**DATA PROVIDED**
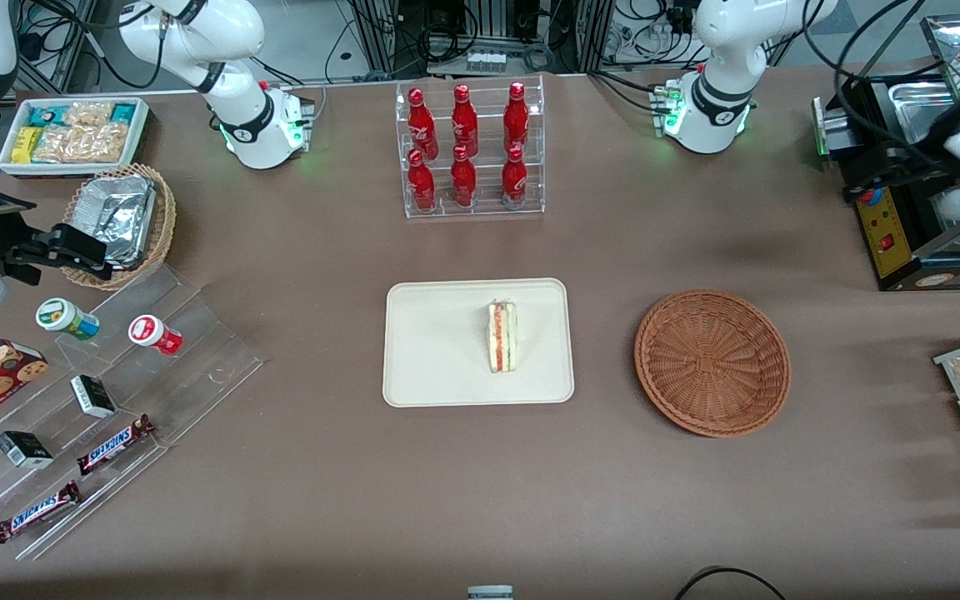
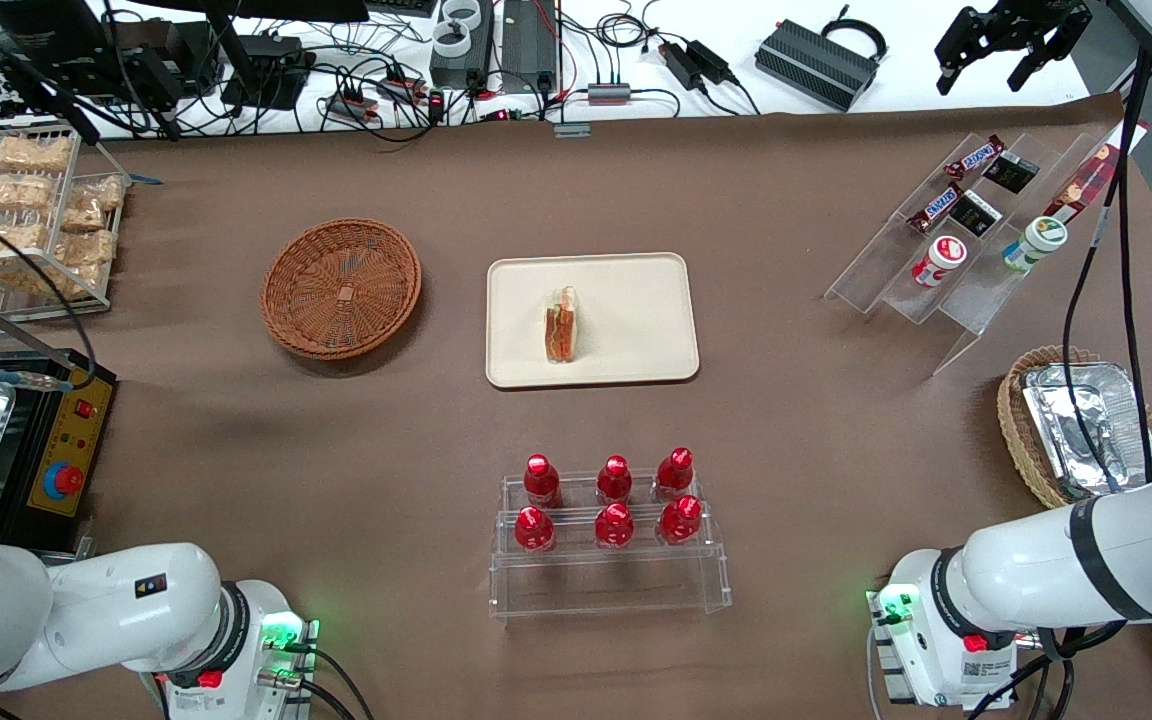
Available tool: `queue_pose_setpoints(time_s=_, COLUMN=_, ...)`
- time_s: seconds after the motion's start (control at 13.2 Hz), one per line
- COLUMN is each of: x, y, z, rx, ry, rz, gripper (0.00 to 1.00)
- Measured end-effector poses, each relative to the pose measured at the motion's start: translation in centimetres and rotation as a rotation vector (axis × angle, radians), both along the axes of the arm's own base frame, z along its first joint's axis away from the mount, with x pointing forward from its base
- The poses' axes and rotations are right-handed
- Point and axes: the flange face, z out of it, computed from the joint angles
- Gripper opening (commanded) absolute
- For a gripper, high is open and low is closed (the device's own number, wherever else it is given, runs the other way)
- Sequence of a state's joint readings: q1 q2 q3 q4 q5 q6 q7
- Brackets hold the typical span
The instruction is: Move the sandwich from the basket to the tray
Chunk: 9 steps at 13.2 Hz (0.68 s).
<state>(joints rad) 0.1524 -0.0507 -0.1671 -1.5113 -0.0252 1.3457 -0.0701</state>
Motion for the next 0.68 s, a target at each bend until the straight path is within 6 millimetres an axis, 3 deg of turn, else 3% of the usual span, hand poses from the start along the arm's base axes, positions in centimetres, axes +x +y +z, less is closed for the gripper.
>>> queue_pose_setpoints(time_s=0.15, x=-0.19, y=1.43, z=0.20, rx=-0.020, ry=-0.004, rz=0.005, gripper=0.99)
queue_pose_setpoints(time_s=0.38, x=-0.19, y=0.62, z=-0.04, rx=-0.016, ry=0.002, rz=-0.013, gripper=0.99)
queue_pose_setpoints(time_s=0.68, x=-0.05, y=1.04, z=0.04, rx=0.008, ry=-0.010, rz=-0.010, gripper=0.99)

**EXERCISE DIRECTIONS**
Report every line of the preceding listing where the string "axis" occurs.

**PROBLEM SOLUTION**
- Measured end-effector poses, each relative to the pose measured at the motion's start: translation in centimetres and rotation as a rotation vector (axis × angle, radians), both along the axes of the arm's own base frame, z along its first joint's axis away from the mount, with x pointing forward from its base
Motion for the next 0.68 s, a target at each bend until the straight path is within 6 millimetres an axis, 3 deg of turn, else 3% of the usual span, hand poses from the start along the arm's base axes, positions in centimetres, axes +x +y +z, less is closed for the gripper.

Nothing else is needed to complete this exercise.